After studying/working on this a bit more, I discovered that that "extra" stop is actually needed with "fake" utrace.  The actual user-specified callbacks get called when an "interesting" task is discovered, and since the user's probe might read memory (which can sleep), a real stop is needed.

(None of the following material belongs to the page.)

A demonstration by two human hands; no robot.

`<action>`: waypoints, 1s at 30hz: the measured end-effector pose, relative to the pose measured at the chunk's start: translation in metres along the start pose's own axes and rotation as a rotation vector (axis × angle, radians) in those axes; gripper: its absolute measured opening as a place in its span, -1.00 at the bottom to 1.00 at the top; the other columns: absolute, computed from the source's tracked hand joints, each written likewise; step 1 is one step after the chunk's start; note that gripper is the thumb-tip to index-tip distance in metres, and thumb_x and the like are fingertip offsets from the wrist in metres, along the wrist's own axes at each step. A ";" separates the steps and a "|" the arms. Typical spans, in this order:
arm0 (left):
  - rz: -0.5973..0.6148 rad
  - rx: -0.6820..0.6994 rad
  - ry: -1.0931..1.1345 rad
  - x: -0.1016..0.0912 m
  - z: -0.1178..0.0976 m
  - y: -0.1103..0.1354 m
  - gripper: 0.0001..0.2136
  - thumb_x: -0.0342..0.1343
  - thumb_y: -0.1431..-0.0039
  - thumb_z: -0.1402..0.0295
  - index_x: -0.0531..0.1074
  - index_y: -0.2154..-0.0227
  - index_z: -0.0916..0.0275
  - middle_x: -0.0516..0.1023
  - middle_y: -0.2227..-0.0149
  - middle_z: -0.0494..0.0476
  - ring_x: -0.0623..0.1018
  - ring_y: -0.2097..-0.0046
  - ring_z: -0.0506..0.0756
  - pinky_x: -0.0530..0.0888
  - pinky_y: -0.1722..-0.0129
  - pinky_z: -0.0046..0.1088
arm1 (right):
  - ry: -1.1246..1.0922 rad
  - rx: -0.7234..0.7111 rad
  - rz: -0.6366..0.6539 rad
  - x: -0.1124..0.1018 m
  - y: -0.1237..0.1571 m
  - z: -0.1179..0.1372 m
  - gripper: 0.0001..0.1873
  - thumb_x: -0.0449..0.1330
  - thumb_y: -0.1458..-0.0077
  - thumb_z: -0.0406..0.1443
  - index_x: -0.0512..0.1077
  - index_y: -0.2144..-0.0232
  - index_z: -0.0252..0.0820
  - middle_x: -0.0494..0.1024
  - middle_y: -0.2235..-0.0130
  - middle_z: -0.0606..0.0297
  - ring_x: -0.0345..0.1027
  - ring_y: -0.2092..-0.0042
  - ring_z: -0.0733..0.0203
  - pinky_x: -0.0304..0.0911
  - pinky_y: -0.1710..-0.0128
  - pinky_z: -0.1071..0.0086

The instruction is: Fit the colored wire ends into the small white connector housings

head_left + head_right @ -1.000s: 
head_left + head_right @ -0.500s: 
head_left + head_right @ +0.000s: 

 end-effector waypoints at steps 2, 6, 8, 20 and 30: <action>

After looking at this a bit more, I discovered the real problem.  When the target task was requested to stop via a utrace_control() call, if the return value was EINPROGRESS the code used utrace_barrier(), which can sleep.  The original code looked like this:

    rc = utrace_control(tsk, engine, UTRACE_STOP);
    if (rc == -EINPROGRESS)
        /* EINPROGRESS means we must wait for
         * a callback, which is what we want. */
        do {
            rc = utrace_barrier(tsk, engine);
        } while (rc == -ERESTARTSYS);
        if (rc != 0)
            _stp_error("utrace_control returned error %d on pid %d",
                       rc, (int)tsk->pid);

When utrace_control() is called with UTRACE_STOP and it returns EINPROGRESS, that means that the task hasn't actually stopped yet.  Since we don't need to wait for the task to stop (it will call our handler whenever it does), there is no reason to call utrace_barrier() there.

So, the new code looks like this:

    rc = utrace_control(tsk, engine, UTRACE_STOP);
    /* If utrace_control(..., UTRACE_STOP)
     * returns EINPROGRESS, that means the
     * task hasn't stopped quite yet, but
     * will soon.  Ignore this error. */
    if (rc != 0 && rc != -EINPROGRESS) {
        _stp_error("utrace_control returned error %d on pid %d",
                   rc, (int)tsk->pid);
    }
    rc = 0;

I've run utrace_p5.exp over 150 times with "fake" utrace without seeing any "scheduling while atomic" bugs.  I also made this change for the original 2 in-kernel versions of utrace, where over 125 runs of utrace_p5.exp showed no regressions.